WHAT THIS TASK INVOLVES
Looking at the data below, how many lines include the word "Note"? Respond with the number only.

MATERIAL SUPPLIED

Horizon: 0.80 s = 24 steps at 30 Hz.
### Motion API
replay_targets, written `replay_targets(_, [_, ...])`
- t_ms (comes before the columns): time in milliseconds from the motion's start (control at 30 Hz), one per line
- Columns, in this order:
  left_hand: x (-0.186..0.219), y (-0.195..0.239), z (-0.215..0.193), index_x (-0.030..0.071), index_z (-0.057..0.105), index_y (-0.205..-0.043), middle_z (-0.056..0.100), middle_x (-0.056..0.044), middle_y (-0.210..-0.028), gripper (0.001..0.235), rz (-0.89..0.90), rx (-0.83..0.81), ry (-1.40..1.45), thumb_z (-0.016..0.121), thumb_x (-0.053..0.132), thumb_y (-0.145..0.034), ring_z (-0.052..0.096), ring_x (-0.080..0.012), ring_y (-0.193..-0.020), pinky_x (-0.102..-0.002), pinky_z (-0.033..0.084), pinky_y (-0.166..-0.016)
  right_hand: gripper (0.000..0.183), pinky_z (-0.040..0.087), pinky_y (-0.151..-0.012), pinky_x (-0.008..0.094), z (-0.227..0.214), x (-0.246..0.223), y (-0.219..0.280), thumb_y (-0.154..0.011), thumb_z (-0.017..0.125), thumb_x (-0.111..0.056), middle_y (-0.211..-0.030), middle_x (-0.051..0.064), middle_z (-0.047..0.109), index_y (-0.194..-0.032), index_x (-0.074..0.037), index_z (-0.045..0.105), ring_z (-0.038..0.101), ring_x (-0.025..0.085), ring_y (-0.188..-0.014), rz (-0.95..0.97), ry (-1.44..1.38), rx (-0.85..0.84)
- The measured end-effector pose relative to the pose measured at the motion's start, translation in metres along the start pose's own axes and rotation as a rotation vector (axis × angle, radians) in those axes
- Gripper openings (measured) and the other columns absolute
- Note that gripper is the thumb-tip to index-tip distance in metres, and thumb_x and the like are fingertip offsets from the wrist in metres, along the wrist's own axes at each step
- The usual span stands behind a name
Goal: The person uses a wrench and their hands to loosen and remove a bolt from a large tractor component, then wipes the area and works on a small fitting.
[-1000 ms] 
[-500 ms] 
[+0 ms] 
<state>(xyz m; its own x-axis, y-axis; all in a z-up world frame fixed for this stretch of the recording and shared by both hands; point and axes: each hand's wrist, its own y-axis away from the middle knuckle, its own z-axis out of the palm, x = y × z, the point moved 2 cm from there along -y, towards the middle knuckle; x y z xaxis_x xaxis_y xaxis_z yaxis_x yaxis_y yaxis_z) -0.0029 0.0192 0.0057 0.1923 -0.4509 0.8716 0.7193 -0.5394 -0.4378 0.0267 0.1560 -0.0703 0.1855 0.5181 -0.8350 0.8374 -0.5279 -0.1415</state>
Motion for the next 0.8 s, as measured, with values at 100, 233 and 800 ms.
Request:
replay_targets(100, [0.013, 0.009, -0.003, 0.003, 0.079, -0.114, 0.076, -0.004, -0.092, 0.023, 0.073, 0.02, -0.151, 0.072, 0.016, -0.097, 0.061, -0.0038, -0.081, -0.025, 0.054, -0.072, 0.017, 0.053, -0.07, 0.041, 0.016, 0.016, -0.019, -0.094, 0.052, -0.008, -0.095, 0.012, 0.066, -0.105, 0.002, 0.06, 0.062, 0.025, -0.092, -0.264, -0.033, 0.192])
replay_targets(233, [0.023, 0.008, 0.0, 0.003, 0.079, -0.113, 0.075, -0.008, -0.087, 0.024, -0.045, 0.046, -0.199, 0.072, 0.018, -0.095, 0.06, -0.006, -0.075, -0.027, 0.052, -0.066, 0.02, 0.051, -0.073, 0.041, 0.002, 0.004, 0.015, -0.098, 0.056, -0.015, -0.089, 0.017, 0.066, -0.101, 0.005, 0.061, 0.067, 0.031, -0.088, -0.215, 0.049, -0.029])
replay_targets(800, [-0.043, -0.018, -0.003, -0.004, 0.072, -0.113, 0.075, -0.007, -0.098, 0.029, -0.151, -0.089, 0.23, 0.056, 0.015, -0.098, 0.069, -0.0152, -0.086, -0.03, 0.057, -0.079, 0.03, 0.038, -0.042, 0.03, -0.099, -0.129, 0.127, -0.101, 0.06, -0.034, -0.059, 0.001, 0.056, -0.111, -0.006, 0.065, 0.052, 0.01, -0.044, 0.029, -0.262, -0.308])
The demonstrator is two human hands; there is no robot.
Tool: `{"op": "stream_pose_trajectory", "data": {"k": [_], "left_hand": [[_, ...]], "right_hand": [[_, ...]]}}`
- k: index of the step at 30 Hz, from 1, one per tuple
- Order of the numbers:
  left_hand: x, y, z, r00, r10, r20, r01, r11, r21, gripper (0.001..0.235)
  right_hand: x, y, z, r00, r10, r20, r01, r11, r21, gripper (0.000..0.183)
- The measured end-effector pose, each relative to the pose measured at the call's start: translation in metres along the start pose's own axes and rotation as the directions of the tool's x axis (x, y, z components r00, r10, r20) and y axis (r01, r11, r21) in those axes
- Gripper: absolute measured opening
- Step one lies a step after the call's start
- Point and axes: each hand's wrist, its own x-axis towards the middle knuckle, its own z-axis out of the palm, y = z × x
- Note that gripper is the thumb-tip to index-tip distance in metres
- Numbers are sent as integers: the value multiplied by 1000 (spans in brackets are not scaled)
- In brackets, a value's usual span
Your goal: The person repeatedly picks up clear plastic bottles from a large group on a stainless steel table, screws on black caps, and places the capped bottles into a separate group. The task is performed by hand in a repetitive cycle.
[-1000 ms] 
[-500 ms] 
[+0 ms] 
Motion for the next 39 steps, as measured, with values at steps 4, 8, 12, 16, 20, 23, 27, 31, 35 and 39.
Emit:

RESULT OF THIS EXERCISE
2